Example schema taken from LDBC_SNB
//Vertex Types:
CREATE VERTEX Person(PRIMARY_ID id UINT, firstName STRING, lastName STRING,
  gender STRING, birthday DATETIME, creationDate DATETIME, locationIP STRING,
  browserUsed STRING, speaks SET<STRING>, email SET<STRING>)
  WITH STATS="OUTDEGREE_BY_EDGETYPE", PRIMARY_ID_AS_ATTRIBUTE="true"
CREATE VERTEX Comment(PRIMARY_ID id UINT, creationDate DATETIME,
  locationIP STRING, browserUsed STRING, content STRING, length UINT)
  WITH STATS="OUTDEGREE_BY_EDGETYPE", PRIMARY_ID_AS_ATTRIBUTE="true"
//Edge Types:
CREATE DIRECTED EDGE HAS_CREATOR(FROM Comment, TO Person)
  WITH REVERSE_EDGE="HAS_CREATOR_REVERSE"

Create Data Source Object

A data source code provides a standard interface for all supported data source types, so that loading jobs can be written without regard for the data source.

When you create the object, you specify its details (type, access credentials, etc.) in the form of a JSON object.
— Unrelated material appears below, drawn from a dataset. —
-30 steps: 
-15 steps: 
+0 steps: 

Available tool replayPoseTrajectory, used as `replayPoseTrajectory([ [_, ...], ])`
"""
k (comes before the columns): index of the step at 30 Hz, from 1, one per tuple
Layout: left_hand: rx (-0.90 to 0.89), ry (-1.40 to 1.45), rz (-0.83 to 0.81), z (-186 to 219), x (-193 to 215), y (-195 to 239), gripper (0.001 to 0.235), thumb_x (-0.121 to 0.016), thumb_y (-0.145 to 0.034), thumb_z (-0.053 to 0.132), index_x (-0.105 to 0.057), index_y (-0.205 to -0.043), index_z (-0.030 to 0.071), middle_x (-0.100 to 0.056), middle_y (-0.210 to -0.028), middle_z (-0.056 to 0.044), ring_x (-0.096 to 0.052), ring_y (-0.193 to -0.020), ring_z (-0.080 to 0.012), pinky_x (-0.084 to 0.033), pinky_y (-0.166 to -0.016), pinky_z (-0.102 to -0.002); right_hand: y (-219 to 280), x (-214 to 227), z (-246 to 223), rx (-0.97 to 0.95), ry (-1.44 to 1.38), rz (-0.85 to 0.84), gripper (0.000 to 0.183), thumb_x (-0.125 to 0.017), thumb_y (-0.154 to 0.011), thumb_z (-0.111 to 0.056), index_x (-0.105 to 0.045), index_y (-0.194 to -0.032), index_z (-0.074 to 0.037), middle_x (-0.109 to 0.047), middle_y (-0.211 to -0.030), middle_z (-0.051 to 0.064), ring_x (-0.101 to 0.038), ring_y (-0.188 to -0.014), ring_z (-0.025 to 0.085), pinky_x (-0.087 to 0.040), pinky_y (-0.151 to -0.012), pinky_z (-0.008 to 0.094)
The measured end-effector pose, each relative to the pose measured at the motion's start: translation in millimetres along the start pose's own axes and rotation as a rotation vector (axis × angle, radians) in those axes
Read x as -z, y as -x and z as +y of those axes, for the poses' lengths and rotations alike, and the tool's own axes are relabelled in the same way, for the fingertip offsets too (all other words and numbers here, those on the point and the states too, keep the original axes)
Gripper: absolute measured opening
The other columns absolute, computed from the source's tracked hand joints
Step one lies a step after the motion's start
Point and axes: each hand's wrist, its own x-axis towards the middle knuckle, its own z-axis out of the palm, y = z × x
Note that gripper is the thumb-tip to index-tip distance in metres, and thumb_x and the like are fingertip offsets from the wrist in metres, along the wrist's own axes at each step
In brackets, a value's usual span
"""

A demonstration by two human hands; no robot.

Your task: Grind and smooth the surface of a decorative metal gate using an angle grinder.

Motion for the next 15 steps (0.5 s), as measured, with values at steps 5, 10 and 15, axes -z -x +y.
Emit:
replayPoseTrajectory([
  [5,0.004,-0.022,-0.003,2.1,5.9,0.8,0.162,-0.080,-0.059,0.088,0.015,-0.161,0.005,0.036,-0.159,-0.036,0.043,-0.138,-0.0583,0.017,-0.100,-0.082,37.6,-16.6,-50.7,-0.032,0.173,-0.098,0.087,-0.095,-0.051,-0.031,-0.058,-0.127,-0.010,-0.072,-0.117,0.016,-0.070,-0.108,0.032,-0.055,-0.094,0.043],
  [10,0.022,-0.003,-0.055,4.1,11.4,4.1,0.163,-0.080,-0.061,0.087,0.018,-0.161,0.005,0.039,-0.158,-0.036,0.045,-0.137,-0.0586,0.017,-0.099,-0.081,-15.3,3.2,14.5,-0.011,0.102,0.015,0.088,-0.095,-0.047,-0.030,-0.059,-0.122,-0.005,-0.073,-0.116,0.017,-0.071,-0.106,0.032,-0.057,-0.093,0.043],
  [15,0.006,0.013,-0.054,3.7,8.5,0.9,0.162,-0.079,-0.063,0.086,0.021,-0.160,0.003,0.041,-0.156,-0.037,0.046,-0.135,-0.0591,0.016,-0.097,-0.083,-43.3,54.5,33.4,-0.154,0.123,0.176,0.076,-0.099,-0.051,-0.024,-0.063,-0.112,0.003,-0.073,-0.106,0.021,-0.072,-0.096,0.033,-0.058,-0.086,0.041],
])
The JSON object can either be read in from a file or provided inline. Inline mode is required when creating data sources for TigerGraph Cloud instances.

In the following example, we create a data source named s1, and read its configuration information from a file called ds_config.json.

USE GRAPH ldbc_snb
CREATE DATA_SOURCE s1 = "ds_config.json" FOR GRAPH ldbc_snb

Older versions of TigerGraph required a keyword after DATA_SOURCE such as STREAM or KAFKA.

Inline JSON data format when creating a data source
CREATE DATA_SOURCE s1 = "{
type: <type>,
key: <value>
}" FOR GRAPH ldbc_snb

String literals can be enclosed with a double quote ", triple double quotes """, or triple single quotes '''. Double quotes " in the JSON can be omitted if the key name does not contain a colon : or comma ,.

Alternate quote syntax for inline JSON data
CREATE DATA_SOURCE s1 = """{
"type": "<type>",
"key": "<value>"
}""" FOR GRAPH ldbc_snb

Key names accept a separator of either a period . or underscore _, so for example, key_name and key.name are both valid key names.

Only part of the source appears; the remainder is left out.